On constate principalement deux obstacles dans l’accès aux soins. Premièrement, beaucoup de lieux n’ont pas recours à l’interprétariat professionnel, il est donc impossible pour les personnes allophones de s’exprimer dans leur langue et de se faire comprendre par le professionnel de santé.

Deuxièmement, de nombreux professionnels de santé refusent de recevoir le public exilé en considérant notamment qu’il doit être envoyé vers des structures spécialisées en la matière.

Concomitamment à ces deux obstacles, l’ouverture rapide de droits de protection maladie est fondamentale pour l’accès aux soins, afin d’éviter un retard dans la prise en charge ainsi que des situations de crise.

Comment assurer une meilleure prise en charge en santé mentale ?

Il faut avant tout agir sur les déterminants de la santé mentale. C’est-à-dire qu’il faut faciliter l’accès aux droits, l’accès aux soins de manière générale, l’amélioration des conditions d’accueil et permettre aux personnes d’accéder à un logement. Tous ces éléments peuvent avoir un impact négatif sur la santé mentale des exilés.

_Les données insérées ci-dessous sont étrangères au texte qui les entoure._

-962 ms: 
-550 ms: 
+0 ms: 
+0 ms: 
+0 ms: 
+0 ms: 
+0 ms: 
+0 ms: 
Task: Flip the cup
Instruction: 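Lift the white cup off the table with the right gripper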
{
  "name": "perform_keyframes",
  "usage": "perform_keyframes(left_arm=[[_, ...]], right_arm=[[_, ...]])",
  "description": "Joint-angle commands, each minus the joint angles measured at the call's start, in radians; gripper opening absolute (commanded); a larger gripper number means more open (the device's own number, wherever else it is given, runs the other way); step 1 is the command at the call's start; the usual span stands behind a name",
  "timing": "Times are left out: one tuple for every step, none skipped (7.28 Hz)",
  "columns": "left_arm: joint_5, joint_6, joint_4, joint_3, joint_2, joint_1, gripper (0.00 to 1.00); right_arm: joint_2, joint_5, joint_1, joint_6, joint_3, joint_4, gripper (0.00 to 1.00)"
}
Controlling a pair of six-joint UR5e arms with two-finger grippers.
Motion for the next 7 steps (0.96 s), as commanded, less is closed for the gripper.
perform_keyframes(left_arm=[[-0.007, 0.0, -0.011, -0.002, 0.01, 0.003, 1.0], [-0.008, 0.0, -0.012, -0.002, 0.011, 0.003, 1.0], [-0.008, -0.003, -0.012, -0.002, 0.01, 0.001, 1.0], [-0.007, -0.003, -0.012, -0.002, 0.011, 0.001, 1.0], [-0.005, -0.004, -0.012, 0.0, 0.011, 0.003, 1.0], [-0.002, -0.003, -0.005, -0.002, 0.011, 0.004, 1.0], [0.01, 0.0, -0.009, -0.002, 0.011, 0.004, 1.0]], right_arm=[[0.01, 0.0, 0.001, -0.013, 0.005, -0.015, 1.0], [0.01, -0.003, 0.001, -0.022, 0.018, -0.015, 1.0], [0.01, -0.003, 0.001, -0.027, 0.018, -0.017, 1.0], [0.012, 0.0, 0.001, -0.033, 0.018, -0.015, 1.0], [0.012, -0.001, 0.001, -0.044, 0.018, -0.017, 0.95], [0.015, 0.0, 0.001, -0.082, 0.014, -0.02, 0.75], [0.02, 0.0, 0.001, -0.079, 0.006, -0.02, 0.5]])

Afin de fluidifier le parcours de soin et de repérer d’éventuels troubles en santé mentale, il est également important de généraliser la réalisation d’un bilan de santé global.Ce bilan permet d’orienter les patients vers des soins spécifiques en santé mentale.

Par ailleurs, il faudrait former davantage les professionnels de santé. Ceci passe par une sensibilisation à la question de l’interprétariat, afin d’améliorer l’évaluation et le dépistage. Sans interprétariat, il ne peut y avoir de prise en charge efficace. Il faut également former les professionnels aux problématiques liées à l’exil afin qu’ils puissent identifier aux mieux les troubles et prendre en charge les patients, sans les diriger systématiquement vers des structures spécialisées.

Il est essentiel de faciliter l’accès aux soins, en ne perdant pas de vue la question des vulnérabilités. Les personnes exilées que nous recevons vivent dans des conditions précaires et font face à un accueil et une prise en charge inégale. C’est sur ces inégalités que l’on doit travailler afin d’assurer la prévention des troubles psychiques.